Saved entries
>>>

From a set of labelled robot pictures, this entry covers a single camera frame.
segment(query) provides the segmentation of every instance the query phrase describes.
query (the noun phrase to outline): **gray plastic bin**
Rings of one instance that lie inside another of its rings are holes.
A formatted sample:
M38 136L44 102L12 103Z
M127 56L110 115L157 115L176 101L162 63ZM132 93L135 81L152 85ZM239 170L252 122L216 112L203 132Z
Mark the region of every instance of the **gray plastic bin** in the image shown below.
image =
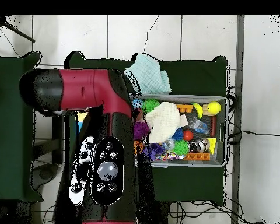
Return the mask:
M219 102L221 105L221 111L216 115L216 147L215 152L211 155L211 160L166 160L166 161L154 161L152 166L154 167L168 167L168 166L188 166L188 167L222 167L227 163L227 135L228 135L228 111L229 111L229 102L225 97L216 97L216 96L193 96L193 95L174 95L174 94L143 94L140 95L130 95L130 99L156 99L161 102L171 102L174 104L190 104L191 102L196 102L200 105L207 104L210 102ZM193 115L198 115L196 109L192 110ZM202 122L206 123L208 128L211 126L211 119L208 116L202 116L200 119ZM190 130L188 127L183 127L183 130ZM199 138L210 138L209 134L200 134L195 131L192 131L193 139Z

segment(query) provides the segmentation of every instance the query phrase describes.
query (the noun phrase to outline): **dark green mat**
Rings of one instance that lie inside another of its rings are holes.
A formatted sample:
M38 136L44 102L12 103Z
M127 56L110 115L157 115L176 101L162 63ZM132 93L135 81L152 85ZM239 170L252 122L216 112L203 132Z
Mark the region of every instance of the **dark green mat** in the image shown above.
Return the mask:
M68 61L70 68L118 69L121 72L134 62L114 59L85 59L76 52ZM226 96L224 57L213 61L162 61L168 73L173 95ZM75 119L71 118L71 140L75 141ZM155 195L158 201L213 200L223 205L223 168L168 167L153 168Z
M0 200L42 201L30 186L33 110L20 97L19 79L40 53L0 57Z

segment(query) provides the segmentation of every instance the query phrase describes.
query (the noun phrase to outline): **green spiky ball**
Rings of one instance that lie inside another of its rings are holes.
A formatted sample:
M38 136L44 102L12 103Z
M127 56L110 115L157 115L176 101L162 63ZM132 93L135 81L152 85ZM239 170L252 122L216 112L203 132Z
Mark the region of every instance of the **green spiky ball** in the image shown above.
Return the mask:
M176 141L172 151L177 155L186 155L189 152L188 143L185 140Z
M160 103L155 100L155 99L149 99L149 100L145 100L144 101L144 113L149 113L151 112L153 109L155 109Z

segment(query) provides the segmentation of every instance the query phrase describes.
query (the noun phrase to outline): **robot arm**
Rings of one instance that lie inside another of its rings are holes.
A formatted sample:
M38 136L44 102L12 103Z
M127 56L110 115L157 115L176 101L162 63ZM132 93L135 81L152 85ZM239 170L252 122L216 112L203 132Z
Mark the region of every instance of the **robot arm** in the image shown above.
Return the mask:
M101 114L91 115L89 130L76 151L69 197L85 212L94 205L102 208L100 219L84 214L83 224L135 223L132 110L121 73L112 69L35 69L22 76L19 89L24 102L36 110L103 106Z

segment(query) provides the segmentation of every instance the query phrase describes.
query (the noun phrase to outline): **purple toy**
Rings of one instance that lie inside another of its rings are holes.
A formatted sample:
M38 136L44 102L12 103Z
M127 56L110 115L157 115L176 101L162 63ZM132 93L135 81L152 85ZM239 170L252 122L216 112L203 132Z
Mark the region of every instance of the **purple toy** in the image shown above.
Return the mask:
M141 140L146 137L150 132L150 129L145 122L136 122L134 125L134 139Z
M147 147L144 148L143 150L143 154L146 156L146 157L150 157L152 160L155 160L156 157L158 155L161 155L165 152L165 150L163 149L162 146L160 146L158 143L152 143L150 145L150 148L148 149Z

<<<
>>>

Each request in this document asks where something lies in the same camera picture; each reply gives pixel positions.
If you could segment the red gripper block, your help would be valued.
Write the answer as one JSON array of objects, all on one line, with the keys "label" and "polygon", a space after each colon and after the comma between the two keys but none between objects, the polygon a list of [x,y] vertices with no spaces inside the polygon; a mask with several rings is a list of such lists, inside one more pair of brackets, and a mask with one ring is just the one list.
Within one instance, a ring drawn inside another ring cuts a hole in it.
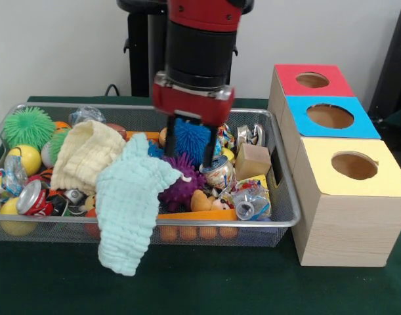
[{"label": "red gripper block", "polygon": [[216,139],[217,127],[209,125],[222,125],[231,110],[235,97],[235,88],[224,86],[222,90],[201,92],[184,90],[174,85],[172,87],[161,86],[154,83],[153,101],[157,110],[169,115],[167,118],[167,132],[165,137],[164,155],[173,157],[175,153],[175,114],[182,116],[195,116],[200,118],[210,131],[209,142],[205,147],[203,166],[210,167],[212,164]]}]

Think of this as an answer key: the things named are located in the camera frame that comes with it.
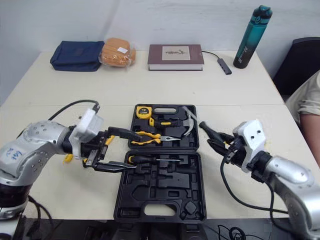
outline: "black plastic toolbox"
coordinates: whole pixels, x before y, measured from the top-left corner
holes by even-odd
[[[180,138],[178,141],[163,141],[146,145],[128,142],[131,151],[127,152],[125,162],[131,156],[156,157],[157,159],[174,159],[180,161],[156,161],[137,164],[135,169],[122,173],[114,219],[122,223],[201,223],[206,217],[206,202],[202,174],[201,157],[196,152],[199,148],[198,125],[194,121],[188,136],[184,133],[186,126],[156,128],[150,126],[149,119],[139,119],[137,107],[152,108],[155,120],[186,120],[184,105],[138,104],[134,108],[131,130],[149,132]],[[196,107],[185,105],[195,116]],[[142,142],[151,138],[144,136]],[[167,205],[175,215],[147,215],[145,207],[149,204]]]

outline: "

<<<

> **Task to carry out**
If a line of the data holds the string "spiky", list it.

> **Solution to this exercise**
query (the noun phrase to outline): **green spiky ball**
Mark the region of every instance of the **green spiky ball** in the image shown above.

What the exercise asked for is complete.